- [INFORMATION SHOWN]
---------------

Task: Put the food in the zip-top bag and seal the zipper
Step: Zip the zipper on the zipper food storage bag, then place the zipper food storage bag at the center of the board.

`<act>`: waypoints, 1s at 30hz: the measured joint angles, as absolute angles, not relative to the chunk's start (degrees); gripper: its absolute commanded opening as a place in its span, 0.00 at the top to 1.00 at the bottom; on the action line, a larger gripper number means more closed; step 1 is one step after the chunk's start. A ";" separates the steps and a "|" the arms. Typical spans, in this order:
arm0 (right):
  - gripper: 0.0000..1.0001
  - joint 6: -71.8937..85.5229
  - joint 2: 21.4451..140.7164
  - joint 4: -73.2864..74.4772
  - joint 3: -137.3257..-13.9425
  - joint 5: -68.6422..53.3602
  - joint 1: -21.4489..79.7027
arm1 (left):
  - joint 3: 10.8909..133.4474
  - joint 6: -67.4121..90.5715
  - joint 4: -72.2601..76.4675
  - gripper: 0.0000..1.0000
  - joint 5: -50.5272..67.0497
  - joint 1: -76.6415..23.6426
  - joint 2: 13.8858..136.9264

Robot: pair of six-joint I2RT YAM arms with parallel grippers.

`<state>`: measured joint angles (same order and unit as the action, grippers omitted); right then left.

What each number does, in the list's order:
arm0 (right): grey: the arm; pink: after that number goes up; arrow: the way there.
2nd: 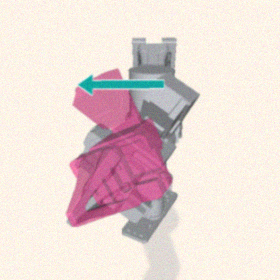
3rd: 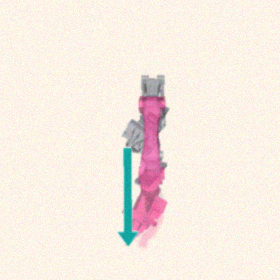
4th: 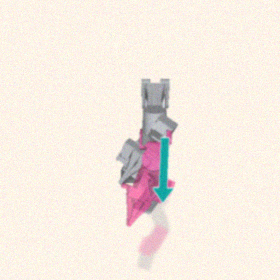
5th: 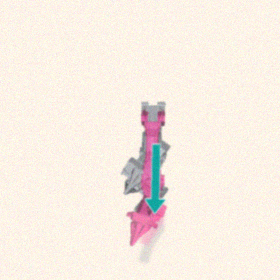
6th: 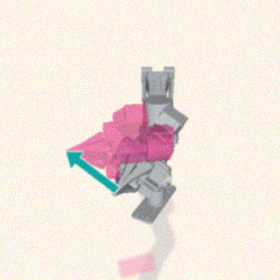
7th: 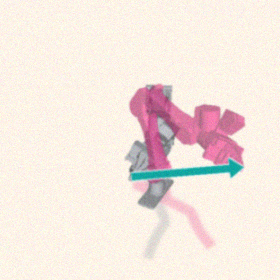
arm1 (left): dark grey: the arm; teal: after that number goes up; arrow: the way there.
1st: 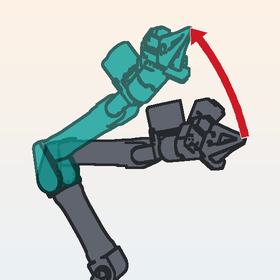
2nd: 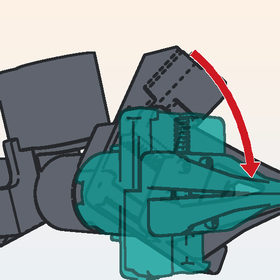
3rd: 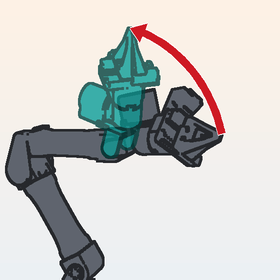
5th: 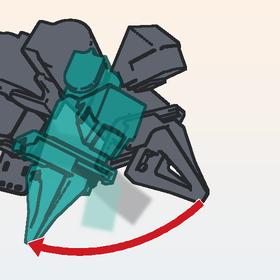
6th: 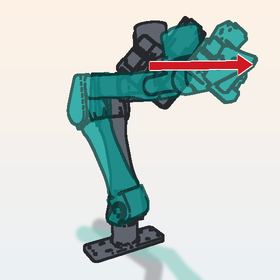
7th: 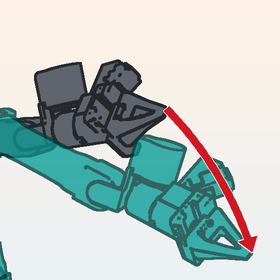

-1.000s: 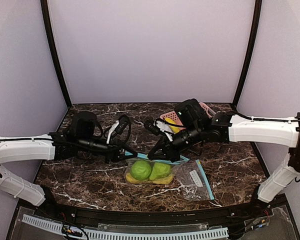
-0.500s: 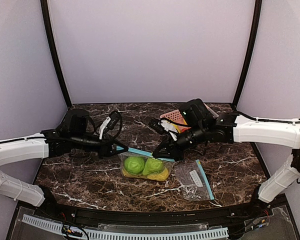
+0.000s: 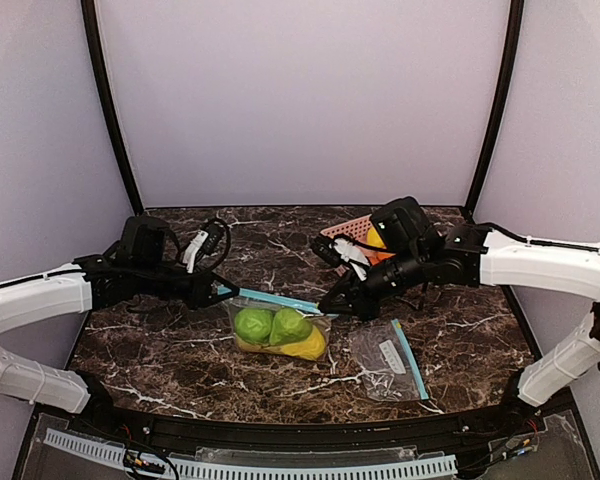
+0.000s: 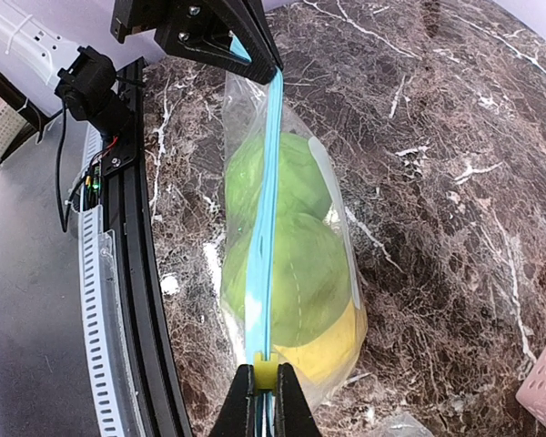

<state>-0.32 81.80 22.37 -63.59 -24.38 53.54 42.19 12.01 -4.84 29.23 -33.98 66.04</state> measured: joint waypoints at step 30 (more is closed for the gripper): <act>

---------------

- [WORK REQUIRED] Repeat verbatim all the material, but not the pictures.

- [ANSWER FOR THIS EXERCISE]
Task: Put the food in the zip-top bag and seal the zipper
Step: Zip the zipper on the zipper food storage bag, then place the zipper food storage bag at the center of the board.

`<act>`: waypoints, 1s at 30hz: the measured joint angles, as absolute angles, not relative to the chunk's start (degrees); gripper: its absolute commanded opening as a place in its span, 0.00 at the top to 1.00 at the bottom; on the action line, a larger gripper number means more closed; step 1 is one step after the chunk's start. A ";" separates the steps and a "|" the arms. Typical spans, in this order:
arm0 (right):
  - gripper: 0.0000..1.0001
  - joint 6: -71.8937..85.5229
  - joint 2: 21.4451..140.7164
  - joint 4: -73.2864..74.4772
  - joint 3: -137.3257..-13.9425
  - joint 5: -68.6422..53.3602
  - joint 1: -21.4489..79.7027
arm1 (left):
  - joint 3: 10.8909..133.4474
  - joint 6: -67.4121..90.5715
  - joint 4: -72.2601..76.4675
  - gripper: 0.0000..1.0000
  - joint 5: -50.5272..67.0497
  - joint 1: -76.6415..23.6426
  - joint 2: 13.8858..136.9264

Robot: pair of six-joint I2RT YAM arms with parallel grippers.

`<state>`: measured joint angles (same order and unit as the action, grippers omitted); right then left.

What each number does, in the list's order:
arm0 (right): grey: the arm; pink: after that number goes up; arrow: the way there.
2nd: 
3rd: 
4th: 
5th: 
6th: 
7th: 
arm1 (left): dark grey: the arm; teal: after that number goes up; arrow: the way there.
1st: 
2nd: 
3rd: 
5th: 
6th: 
7th: 

-1.000s: 
-0.500s: 
+0.000s: 
+0.000s: 

<state>-0.32 81.80 22.37 -63.59 -24.38 53.54 42.19 12.01 -4.84 29.23 -33.98 66.04</state> measured: joint waypoints at step 30 (more is closed for the gripper): <act>

This completes the output.